Work instruction: What you return must match the listing below character for character, minus any pictures.

Available data:
= Beginning of Section =

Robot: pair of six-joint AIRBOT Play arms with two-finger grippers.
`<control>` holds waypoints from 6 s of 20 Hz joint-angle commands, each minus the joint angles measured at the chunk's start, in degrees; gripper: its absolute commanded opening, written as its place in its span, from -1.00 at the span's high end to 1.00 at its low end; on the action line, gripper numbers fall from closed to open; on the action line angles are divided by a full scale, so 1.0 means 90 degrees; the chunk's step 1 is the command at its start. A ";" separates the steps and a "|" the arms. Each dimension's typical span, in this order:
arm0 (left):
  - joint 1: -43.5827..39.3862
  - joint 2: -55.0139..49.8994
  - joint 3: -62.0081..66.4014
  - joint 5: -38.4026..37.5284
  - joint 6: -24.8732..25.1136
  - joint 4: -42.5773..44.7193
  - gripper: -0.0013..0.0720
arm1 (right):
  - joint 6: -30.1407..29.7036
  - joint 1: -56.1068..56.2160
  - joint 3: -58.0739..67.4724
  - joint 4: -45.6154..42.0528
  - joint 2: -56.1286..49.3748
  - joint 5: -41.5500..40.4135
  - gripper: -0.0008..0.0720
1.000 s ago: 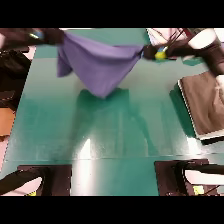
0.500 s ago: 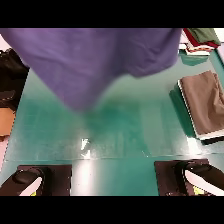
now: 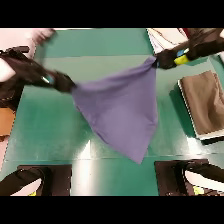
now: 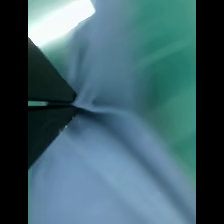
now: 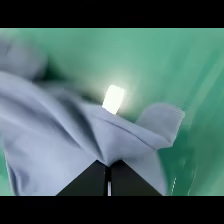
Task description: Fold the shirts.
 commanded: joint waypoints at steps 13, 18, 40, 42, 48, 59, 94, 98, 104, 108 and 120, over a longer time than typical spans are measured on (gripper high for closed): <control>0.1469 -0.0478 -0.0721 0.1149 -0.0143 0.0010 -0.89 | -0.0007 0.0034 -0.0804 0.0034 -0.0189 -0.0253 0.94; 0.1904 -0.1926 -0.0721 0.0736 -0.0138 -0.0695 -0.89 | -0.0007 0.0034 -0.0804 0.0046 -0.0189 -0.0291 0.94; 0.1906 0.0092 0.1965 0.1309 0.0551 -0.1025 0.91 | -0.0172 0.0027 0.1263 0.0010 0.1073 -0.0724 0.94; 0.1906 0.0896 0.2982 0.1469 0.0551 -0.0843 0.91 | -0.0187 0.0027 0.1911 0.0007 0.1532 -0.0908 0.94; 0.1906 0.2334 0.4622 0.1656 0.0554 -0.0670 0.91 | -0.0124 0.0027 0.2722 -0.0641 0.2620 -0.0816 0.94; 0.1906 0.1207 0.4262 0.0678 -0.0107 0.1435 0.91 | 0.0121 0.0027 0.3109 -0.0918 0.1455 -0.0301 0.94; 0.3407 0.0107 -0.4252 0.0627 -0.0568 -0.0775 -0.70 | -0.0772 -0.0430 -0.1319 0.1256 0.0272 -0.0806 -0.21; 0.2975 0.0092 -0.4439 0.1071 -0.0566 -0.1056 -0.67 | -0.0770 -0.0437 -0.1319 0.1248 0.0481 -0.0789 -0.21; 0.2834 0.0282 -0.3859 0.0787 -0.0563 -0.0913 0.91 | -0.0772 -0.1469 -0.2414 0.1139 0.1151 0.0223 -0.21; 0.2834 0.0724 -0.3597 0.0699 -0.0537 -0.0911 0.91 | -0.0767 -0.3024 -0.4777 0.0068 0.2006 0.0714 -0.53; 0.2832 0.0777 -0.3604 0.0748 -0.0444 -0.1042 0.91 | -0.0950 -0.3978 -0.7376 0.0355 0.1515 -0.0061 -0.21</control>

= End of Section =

Problem solution:
Robot: pair of six-joint AIRBOT Play arms with two-finger grippers.
`<control>` holds waypoints from 6 s of 20 Hz joint-angle commands, each minus the joint angles measured at the chunk's start, in degrees; gripper: its absolute commanded opening, written as its place in its span, from -1.00 at the span's high end to 1.00 at its low end; on the action line, gripper numbers fall from closed to open; on the action line angles are divided by a full scale, so 1.0 means 90 degrees; the chunk's step 1 is the command at its start. A ";" separates the steps and a "|" the arms. Each dimension's typical span, in this order:
arm0 (left):
  - joint 1: -43.5827..39.3862
  - joint 2: -55.0139..49.8994
  - joint 3: -62.0081..66.4014
  - joint 5: -38.4026..37.5284
  - joint 6: -24.8732..25.1136
  - joint 4: -42.5773..44.7193
  - gripper: -0.0013..0.0720
arm1 (right):
  - joint 6: -30.1407..29.7036
  - joint 1: -56.1068..56.2160
  - joint 3: -58.0739..67.4724
  - joint 4: -45.6154..42.0528
  - joint 2: -56.1286..49.3748
  - joint 5: -41.5500..40.4135
  - gripper: -0.0008..0.0720
1.000 s ago: 
0.500 s ago: 
now: 
now: 
now: 
Task description: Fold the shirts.
 commanded: joint waypoints at steps 13, 18, 40, 42, 48, 59, 94, 98, 104, 108 and 120, over a longer time than typical spans are measured on (gripper high for closed): <control>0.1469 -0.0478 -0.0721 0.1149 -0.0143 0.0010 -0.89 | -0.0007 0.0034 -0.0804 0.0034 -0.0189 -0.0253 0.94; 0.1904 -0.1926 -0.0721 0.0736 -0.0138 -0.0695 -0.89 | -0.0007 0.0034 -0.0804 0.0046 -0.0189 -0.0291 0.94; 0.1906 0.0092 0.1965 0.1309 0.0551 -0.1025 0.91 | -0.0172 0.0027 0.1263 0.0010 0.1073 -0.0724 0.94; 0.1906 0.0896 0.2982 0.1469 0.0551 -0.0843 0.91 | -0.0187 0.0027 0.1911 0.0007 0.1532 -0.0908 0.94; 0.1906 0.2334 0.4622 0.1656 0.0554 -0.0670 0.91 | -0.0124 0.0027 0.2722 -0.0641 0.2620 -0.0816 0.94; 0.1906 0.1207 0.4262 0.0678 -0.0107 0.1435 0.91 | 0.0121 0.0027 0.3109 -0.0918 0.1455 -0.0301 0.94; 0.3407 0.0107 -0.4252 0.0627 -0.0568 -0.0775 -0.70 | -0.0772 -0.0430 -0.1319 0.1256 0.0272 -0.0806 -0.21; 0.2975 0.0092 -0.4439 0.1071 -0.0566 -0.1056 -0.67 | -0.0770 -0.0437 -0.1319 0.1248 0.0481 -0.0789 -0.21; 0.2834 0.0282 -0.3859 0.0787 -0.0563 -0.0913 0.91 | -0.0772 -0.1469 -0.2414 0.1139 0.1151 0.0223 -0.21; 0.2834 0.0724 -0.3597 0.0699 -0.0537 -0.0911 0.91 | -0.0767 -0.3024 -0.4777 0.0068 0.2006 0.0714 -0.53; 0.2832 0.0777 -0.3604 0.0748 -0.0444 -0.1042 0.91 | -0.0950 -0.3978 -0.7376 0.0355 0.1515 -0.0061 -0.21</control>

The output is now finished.